'We fought': Elly shakes off illness, but Reds slip after sick 435-foot HR

12:33 AM UTC

ST. LOUIS -- With the temperature soaring above 95 degrees on Saturday, 's afternoon started rather ominously with him getting ill in the fourth inning.

Unfortunately for the Reds, the rest of the team may have left with a sick feeling after a tough 6-5 loss to the Cardinals in 11 innings at Busch Stadium.

“I thought we did some really good things,” manager Terry Francona said. “We fought. On a day where we used pretty much all our pitchers. ... That's the way the game is sometimes.”

De La Cruz stayed in the game and his two-run homer off Cards reliever Steven Matz, a Statcast-projected 435-foot blast to center field, gave the Reds a 4-2 lead in the top of the seventh. Spencer Steer tripled and scored on a sacrifice fly by Will Benson to extend to the lead in the eighth.

But the Cardinals finally broke through with two in the eighth before Nolan Arenado’s solo homer off Emilio Pagán in the ninth sent the game to extra innings.

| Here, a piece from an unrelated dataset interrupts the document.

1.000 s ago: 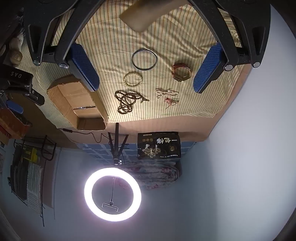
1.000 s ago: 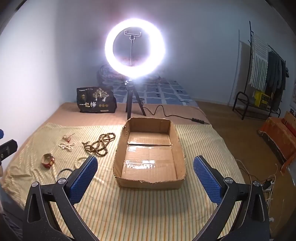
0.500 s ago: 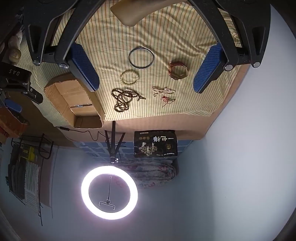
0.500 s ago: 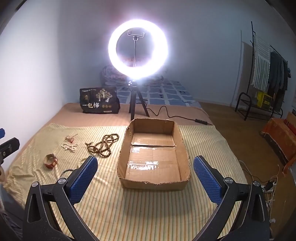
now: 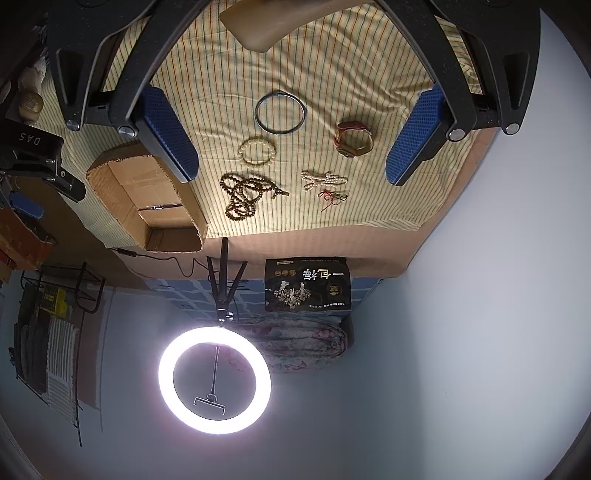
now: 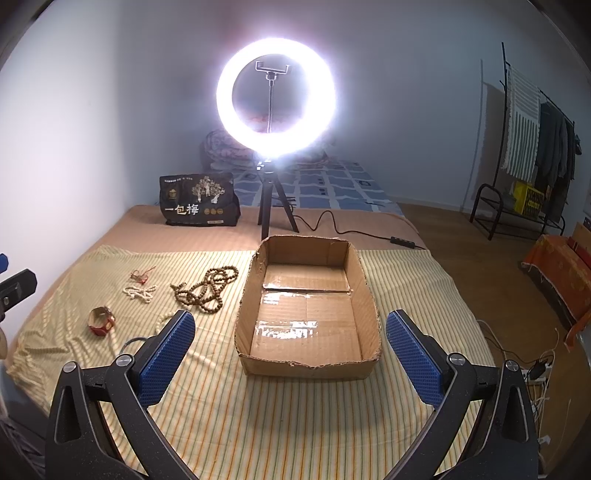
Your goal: Organize jewelry
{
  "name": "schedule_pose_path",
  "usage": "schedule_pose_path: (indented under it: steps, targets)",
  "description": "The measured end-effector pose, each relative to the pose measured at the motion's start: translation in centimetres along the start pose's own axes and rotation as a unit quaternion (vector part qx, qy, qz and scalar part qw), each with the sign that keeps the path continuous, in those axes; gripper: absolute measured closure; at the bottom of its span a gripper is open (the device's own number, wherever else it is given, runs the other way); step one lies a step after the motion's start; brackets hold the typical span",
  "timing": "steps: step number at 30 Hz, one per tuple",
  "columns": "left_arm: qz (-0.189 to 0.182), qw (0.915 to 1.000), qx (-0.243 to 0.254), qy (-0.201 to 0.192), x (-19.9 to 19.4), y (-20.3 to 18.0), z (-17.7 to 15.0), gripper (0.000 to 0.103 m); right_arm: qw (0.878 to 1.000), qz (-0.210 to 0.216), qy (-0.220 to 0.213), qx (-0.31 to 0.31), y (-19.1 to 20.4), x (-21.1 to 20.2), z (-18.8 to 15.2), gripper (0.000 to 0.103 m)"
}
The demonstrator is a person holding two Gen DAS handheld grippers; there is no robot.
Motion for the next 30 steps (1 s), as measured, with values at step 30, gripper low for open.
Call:
schedule_pose_path:
  steps: [30]
  targets:
    - [0.000,1.0000,0.000,-0.002,-0.02,0.17,-0.01,0.000,1.000,0.004,0.002,0.001,0.34,0.12,0.01,0.001]
Point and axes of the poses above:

“If I had that pitch back, I might throw something else,” Pagán said of the cutter that Arenado hit over the left-field wall. “He's kind of been all over breaking balls, trying to get it to the very bottom of the zone, and it was just kind of bottom-third. So it wasn't a terrible pitch, but probably the wrong one in that spot.”

Yohel Pozo’s first career walk-off hit -- a single off Chase Petty -- scored Jordan Walker for the game-winner. Petty, pitching for the first time since May 11, almost worked out of the two-on, none-out jam by getting a couple of popups. Even the pitch to Pozo that blooped in for the hit was well placed and out of the zone.

“We needed to save our [bullpen] length for the end,” Francona said. “It was a difficult spot [for Petty].”

It was the third straight loss for the Reds, who used eight pitchers in a bullpen game.

Up until his homer, De La Cruz was delivering his own take of the classic 1966 western movie, “The Good, the Bad and the Ugly.”

The good

De La Cruz snapped a 1-for-15 (.067) skid with a two-out triple off Cardinals starter Sonny Gray in the third inning. It was the sixth career game with a triple and a homer for De La Cruz, who tied six others for the fourth-most such games through the age of 23 in MLB history, according to MLB research.

The bad

On the same play, De La Cruz unsuccessfully attempted to complete the “Little League home run.” After sliding into the bag, De La Cruz popped up after the cutoff throw got away from third baseman Arenado. De La Cruz was easily thrown out at home plate to end the inning.

“He just hesitated,” Francona said. “You know, again, he's picking himself off the ground after a headfirst slide, but I bet you if he saw it right away, he might have made it.”

The ugly

The game was halted for several minutes in the bottom of the fourth after De La Cruz became sick. After being checked on by training staff, and a quick cleanup by the Cardinals’ grounds crew, De La Cruz stayed in the game.

“I actually watched him,” Francona said. “He drank a bunch of water. I mean, a bunch, and then he went right out and got rid of it.”

Brent Suter opened the bullpen game. He allowed two runs on an Alec Burleson home run in the first inning that gave the Cardinals an early lead.

Nick Martinez followed with an efficient two innings -- needing just 18 pitches to retire the Cardinals in order. Ian Gibaut and Lyon Richardson combined for three more scoreless innings as Reds relievers did not allow a hit from the third through the seventh innings.

Matt McLain led off the third with a single, his first of three hits, and scored on a 1-6-3 double play off the bat of Gavin Lux to cut it to 2-1. Lux later tied the game at 2-2, scoring Jake Fraley on a groundout right before De La Cruz’s homer in the seventh.

“The hard part is we had to lead there at the end,” Pagán said. “But you know, we fought hard all game. We're playing really good baseball and so, you know, Tito's been kind of preaching it since Spring Training -- this one's done. We'll focus on tomorrow. Show up ready to play.”